• _Exercise prompt_
Print the whole listing below exactly as given, pictures excluded.
----- Information shown -----
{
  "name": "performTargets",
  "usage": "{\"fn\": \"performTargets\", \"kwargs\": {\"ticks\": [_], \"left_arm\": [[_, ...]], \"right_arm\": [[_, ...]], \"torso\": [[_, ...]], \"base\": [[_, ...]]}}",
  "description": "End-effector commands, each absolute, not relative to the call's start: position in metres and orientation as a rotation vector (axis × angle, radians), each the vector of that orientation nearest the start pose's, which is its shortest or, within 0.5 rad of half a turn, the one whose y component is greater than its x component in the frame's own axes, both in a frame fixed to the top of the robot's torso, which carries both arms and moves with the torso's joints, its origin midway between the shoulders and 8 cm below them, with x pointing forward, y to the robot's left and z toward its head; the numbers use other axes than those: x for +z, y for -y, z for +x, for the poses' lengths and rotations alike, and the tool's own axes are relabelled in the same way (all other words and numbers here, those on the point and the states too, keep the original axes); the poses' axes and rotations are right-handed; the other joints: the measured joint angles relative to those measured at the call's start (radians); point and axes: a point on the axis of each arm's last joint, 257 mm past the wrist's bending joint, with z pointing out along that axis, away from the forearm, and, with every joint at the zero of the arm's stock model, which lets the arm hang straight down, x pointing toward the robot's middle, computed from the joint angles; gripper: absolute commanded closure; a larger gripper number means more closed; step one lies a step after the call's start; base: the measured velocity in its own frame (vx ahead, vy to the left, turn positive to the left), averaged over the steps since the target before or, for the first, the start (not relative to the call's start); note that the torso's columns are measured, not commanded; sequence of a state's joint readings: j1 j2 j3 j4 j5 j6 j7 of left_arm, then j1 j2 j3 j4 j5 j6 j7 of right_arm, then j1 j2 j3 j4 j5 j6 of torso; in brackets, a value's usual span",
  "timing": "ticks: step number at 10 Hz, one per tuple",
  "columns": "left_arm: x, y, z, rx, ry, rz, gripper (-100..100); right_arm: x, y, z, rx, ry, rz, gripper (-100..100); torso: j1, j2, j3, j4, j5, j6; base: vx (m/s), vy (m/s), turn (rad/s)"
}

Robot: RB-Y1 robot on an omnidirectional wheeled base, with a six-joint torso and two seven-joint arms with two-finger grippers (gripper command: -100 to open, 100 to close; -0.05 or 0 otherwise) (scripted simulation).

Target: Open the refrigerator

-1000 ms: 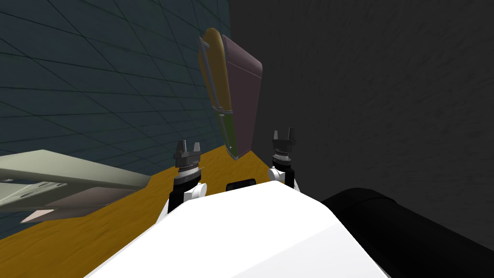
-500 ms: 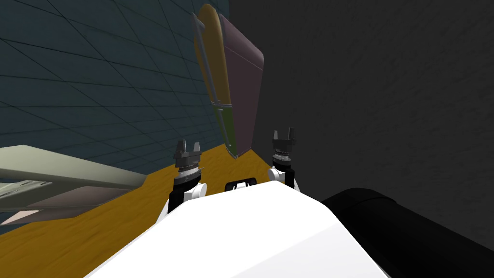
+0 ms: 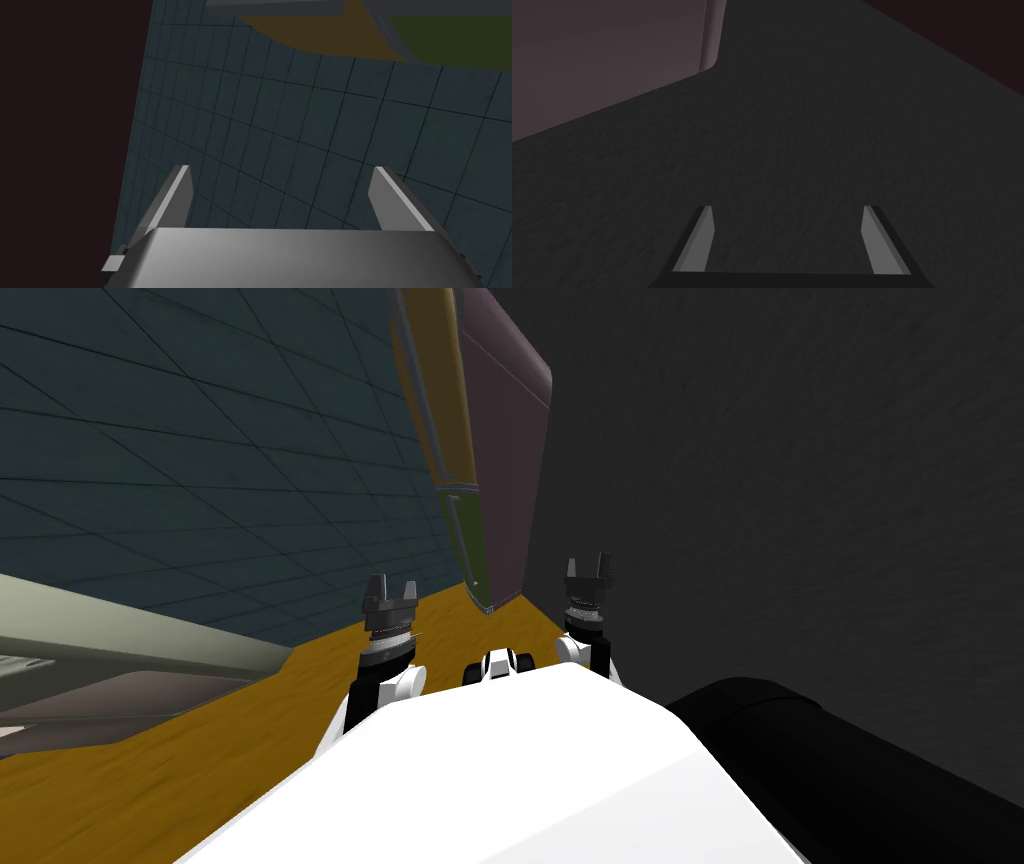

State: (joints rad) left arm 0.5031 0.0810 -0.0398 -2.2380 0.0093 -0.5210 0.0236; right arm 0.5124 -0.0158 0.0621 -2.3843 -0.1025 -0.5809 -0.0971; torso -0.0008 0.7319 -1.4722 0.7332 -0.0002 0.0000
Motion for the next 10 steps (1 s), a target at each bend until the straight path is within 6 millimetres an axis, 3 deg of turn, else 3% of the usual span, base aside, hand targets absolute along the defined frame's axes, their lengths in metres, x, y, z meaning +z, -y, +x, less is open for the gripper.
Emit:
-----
• _Response to this task_
{
  "name": "performTargets",
  "usage": "{\"fn\": \"performTargets\", \"kwargs\": {\"ticks\": [_], \"left_arm\": [[_, ...]], \"right_arm\": [[_, ...]], \"torso\": [[_, ...]], \"base\": [[_, ...]]}}",
  "description": "End-effector commands, each absolute, not relative to the call's start: position in metres and orientation as a rotation vector (axis × angle, radians), each the vector of that orientation nearest the start pose's, which is its shortest or, within 0.5 rad of half a turn, the one whose y component is greater than its x component in the frame's own axes, both in a frame fixed to the top of the robot's torso, which carries both arms and moves with the torso's joints, its origin midway between the shoulders and 8 cm below them, with x pointing forward, y to the robot's left and z toward its head; the numbers use other axes than those: x for +z, y for -y, z for +x, for the poses' lengths and rotations alike, and the tool's own axes are relabelled in the same way (all other words and numbers here, those on the point and the states too, keep the original axes); the poses' axes and rotations are right-handed; the other joints: the measured joint angles relative to those measured at the call's start (radians); point and axes: a point on the axis of each arm's last joint, 257 mm past the wrist's bending joint, with z pointing out along that axis, away from the forearm, and, with every joint at the zero of the arm's stock model, which lets the arm hang straight down, x pointing toward the robot's middle, computed from the joint angles; gripper: absolute commanded closure; a larger gripper number means more closed; step one lies a step after the call's start; base: the measured velocity in its own frame (vx ahead, vy to the left, turn positive to the left), averaged over the steps since the target before or, for the first, the start (not relative to the call's start); note that the torso's columns are measured, not commanded; sequence of a state's joint readings: j1 j2 j3 j4 j5 j6 j7 of left_arm, then j1 j2 j3 j4 j5 j6 j7 of right_arm, then j1 j2 j3 j4 j5 j6 of torso; in brackets, a value's usual span",
  "timing": "ticks: step number at 10 Hz, one per tuple",
  "columns": "left_arm: x, y, z, rx, ry, rz, gripper (-100..100); right_arm: x, y, z, rx, ry, rz, gripper (-100..100); torso: j1, j2, j3, j4, j5, j6; base: vx (m/s), vy (m/s), turn (rad/s)"
}

Robot: RB-Y1 robot on an omnidirectional wheeled base, with a six-joint torso and two seven-joint arms with two-finger grippers (gripper command: -100 to open, 100 to close; -0.05 or 0 otherwise) (scripted simulation).

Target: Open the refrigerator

-1000 ms: 
-500 ms: 
+0 ms: 

State: (joints rad) left arm 0.5031 0.0810 -0.0398 -2.2380 0.0093 -0.5210 0.0236; right arm 0.5124 -0.0158 0.0621 -2.3843 -0.1025 -0.5809 -0.0971; torso -0.0008 0.7319 -1.4722 0.7332 -0.0002 0.0000
Motion for the next 10 steps (1 s), a target at each bend until the straight path is within 6 millimetres an axis, 3 deg of turn, else 3% of the usual span, base aside, hand targets absolute along the defined frame's axes, their lengths in metres, x, y, z meaning +z, -y, +x, less is open for the gripper.
Emit:

Work on this exercise has been completed.